However diverse nanotechnologies are, they share one vision: elucidating and using the finer properties of matter at the nano-scale. Before the late 1990s, scientists weren't always able to fully comprehend, modify or build structures at the nano-level. Now, our understanding of the intimate structure of matter has grown wider and deeper; nanotechnological development wants to make the most of this whole new world of knowledge.
Nanotech around your neck
Chris Van Hoof is head of the “Human++ Programme” at the IMEC research centre in Leuven; his team develops nano-solutions for human health. "Our population is ageing, and the costs of health care are rising," he explains.

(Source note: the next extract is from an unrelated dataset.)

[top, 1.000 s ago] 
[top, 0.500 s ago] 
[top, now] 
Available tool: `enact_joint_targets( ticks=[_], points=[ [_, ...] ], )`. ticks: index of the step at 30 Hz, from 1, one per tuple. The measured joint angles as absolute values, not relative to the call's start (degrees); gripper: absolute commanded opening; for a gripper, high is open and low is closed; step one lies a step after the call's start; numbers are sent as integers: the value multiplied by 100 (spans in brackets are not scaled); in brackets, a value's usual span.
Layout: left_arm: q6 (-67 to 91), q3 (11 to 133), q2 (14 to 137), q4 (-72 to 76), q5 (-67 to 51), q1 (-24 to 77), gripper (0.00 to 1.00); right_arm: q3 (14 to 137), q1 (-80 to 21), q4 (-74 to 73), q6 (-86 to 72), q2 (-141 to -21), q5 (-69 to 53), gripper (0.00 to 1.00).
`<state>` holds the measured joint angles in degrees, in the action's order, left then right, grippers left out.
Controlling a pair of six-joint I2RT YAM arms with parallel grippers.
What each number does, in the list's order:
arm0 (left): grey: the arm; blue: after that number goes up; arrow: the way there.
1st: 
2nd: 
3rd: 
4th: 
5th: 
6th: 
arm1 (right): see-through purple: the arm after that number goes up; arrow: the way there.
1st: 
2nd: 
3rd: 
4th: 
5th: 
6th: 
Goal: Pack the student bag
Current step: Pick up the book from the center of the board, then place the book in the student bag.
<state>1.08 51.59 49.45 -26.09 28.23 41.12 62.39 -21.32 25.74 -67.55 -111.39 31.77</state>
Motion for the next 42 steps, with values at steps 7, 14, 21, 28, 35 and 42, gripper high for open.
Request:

So nano-enthusiasts hope that miniaturising electronic circuits would allow for much smaller devices able to perform precise, cheap, fast, personalised diagnosis and monitoring – essentially, a "lab on a chip". Instead of going in person to the medical lab and then wait for the analysis results, doctors could test patients for many parameters in one go with a single, small device.
For instance, Van Hoof is proud of IMEC's Electro- CardioGramm (ECG) necklace, a palm-sized, pebbleshaped device that you can wear around your neck while you work, shop, do the dishes or play chess (or tennis, pictured). Typically, if you need to monitor your heartbeat, you go to the hospital. There, the cardiologist uses a bulky machine linked to electrodes taped to your chest. The machine measures your heartbeat, and you go home with a snapshot on a sheet of paper.
Instead, the ECG necklace measures your heartbeat data over a longer period of time and then stores the data or sends them to your doctor via your cell phone. It is obviously more comfortable, and hopefully more complete and reliable than a classical ECG recording.
"We even tested the necklace successfully on patients while they were jogging," Van Hoof recalls. The rechargeable mini battery requires little energy, and since there are no signals going into the body, the device should be safe. Van Hoof expects that the ECG necklace will be on the market in about three years – with a €50 price tag. IMEC is also developing a disposable version, which the researcher hopes would be recyclable or bio-degradable.
Nanoethics
Nanotechnologies bring about many questions and challenges. How can we define and combine sensible caution and safe development?
Some researchers argue that nanotechnologies have already been with us for some time. Van Hoof says that some drugs already use nano-particles, while more mundane processes, such as our bathroom soap, also work at the nano-level. “Size itself is not an issue,” the researcher explains.
On the other hand, nanoscientists and industrialists mostly rely on a discourse of novelty and progress – one that comes with legitimate excitement and anxiety. “There is nothing worrisome in using benign materials that interact with the human body,” says Van Hoof. However, he agrees that “we have to be careful in selecting those materials.”
The researcher thinks that public bodies such as the US Food and Drug Administration (FDA) provide adequate, strict approval procedures. “Regulation is a very good thing, and medical companies are well aware that they have to be careful.”
Phil Macnaghten, Professor at the University of Durham, led the three-year, EU-funded DEEPEN project (Deepening Ethical Engagement and Participation with Emerging Nanotechnologies). He believes that, more than formal, top-down regulation, a wider governance framework should integrate ethical thinking right into scientific practice. This could help create a positive foundation for responsible development that truly benefits most – if not all. “If and when we get advances, they are likely to be at the top-end of the market,” Macnaghten says.
Nanotechnologies are supposed to help make the world a cheaper, faster, more comfortable place. But Macnaghten calls for caution: “We can’t accept the promises at face value,” he says, referring also to the earlier debate around Genetically Modified (GM) food development. “GM crops manufacturers often argued that their products would benefit third-world countries, but did GM organisms really benefit consumers or poor farmers?”
There are many important questions, and no simple answers. Nanotechnologies are already with us and will certainly remain with us for many decades to come, so we might as well embrace that complexity now.
To find out more about DEEPEN and to download the project’s final report (Reconfiguring Responsibility), visit: www.geography.dur.ac.uk/Projects/deepen
Leuven is home to the headquarters of IMEC (Interuniversity MicroElectronics Center), one of the largest research institutes in nanoelectronics worldwide. It was founded in 1984, when nanotechnology wasn’t even a word yet, with a grant from the Flemish Region.
Around 1991, the institute took a big strategic turn that boosted its growth. Instead of working with one industrial partner, it invited several competitors faced with similar challenges to work together. IMEC acts as neutral ground, while private companies share the risk and costs – and hopefully also the fruits of research and development. As researcher Chris Van Hoof explains, it is a fine balance of open innovation and technological exclusivity: private companies find common answers and solutions but then “develop their own products and find their specificity further down the development line.”
IMEC has offices in the Netherlands, Taiwan, the United States, China and Japan and currently employs over 1,650 people. It also teams up with university researchers, including some from the Catholic University of Leuven. Its 2008 revenue amounted to €270 million.